The National Defense Authorization Act is an annual bill, voted on in Congress and signed off on by the president. If the veto is not overridden, this will be the first time in 60 years the NDAA doesn’t pass, said Sen. Dan Sullivan during a news conference late Wednesday.
“I plan to vote to override the veto. One of the things I’ve been very focused on is rebuilding the military. We’ve made very big progress. I was surprised by the president’s veto,” Sullivan said. “No bill is ever perfect. The NDAA has some things in it that I would not have preferred to have in it, but overall, it was a really strong bill not just for Alaska but for the country.”
Trump offered a number of reasons in the weeks before vetoing the bill. Among those was language in the bill that would allow for renaming military bases currently named after Confederate generals, such as Fort Benning or Fort Hood.

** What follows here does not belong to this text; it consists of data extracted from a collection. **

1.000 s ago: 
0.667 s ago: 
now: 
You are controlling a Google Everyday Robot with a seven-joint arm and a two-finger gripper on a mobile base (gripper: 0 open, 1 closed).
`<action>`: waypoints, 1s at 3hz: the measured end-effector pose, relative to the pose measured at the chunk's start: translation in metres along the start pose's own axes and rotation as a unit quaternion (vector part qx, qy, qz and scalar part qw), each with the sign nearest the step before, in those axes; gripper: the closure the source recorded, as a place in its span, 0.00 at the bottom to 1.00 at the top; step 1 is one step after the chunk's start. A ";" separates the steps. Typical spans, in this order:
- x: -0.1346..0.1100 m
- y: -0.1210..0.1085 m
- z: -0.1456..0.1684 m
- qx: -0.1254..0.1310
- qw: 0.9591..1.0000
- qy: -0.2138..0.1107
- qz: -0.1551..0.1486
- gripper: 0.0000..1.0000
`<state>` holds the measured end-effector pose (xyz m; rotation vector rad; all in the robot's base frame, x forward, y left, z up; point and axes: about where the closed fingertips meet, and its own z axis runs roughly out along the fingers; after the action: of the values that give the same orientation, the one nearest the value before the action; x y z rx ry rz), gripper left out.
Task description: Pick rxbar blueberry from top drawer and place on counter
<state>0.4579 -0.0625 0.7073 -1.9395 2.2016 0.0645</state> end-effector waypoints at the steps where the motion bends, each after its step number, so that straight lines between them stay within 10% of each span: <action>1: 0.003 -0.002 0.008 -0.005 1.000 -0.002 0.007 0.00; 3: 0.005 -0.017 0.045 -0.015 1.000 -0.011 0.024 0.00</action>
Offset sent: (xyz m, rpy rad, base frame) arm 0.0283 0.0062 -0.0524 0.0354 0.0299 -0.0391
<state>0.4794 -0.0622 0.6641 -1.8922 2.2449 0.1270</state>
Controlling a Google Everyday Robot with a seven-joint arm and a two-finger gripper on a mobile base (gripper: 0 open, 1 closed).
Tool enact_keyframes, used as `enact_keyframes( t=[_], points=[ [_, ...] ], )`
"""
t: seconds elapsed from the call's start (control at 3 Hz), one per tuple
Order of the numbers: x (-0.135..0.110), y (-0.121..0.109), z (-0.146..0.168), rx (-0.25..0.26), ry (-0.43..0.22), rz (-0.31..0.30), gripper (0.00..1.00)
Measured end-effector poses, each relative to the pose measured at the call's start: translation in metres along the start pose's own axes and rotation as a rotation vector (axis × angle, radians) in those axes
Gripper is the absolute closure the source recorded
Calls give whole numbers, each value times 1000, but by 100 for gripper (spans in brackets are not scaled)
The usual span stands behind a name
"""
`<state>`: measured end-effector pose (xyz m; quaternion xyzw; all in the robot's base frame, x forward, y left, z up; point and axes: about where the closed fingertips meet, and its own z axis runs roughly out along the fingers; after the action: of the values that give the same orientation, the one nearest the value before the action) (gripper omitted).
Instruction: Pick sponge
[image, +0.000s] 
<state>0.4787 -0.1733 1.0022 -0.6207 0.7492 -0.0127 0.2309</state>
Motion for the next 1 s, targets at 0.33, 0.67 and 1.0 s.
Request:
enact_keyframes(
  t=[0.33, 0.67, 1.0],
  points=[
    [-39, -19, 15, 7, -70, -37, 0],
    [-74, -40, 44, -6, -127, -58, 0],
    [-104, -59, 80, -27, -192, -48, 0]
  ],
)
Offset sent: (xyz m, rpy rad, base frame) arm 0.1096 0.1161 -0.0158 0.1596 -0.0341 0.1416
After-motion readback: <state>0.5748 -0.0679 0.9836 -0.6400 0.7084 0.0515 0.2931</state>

“It is incredible that the President chose to veto the annual National Defense Authorization Act, particularly because his reason for doing so is an issue not related to national defense,” said Sen. Lisa Murkowski in a statement. “Congress has passed a defense authorization bill for 60 years, which emphasizes the priority. In Alaska and across our nation, military members and their families are grappling with the challenges of COVID-19 while standing on the front lines of our national defense. This is a disservice to military members, their families, and our nation.”
Sullivan spoke to his role in a number of major bills which passed the House and Senate in the last few days.
“There’s been a lot of bipartisan work,” Sullivan said. “With this COVID relief bill, this will be the fourth major bipartisan legislation we passed in the senate in 2020.”
The relief bill included more than $740 billion for military programs and construction. $150 million of that was slated for construction in Alaska, Sullivan said.
A COVID-19 relief bill which would provide $600 for each citizen is also in jeopardy as Trump threatened to veto the $900 billion aid package, calling for increased payments of $2,000 to be made to most Americans. Trump also spoke against a number items in the bill including foreign aid.
“Alaskans need this targeted, emergency relief and they need it now. What they don’t need is last minute gamesmanship and threats, especially when the COVID-19 relief package we developed will also prevent an entirely unnecessary and avoidable government shutdown while also funding our government through FY2021—funding that is critical to nearly every sector of our country,” said said Sen. Lisa Murkowski, R-Alaska, in a statement. “I am calling on the President to swiftly sign the Consolidated Appropriations Act of 2021 into law.”
Rep. Don Young also voted for the bill, but appreciated Trump’s call for a greater amount of support to Americans struggling through the pandemic, said Young’s press secretary Zack Brown in a statement.
Spokespeople for Rep. Don Young did not immediately respond to requests for comment on whether they’d support an overriding vote specifically concerning the NDAA. However, Young like Sullivan and Murkowski voted for the NDAA.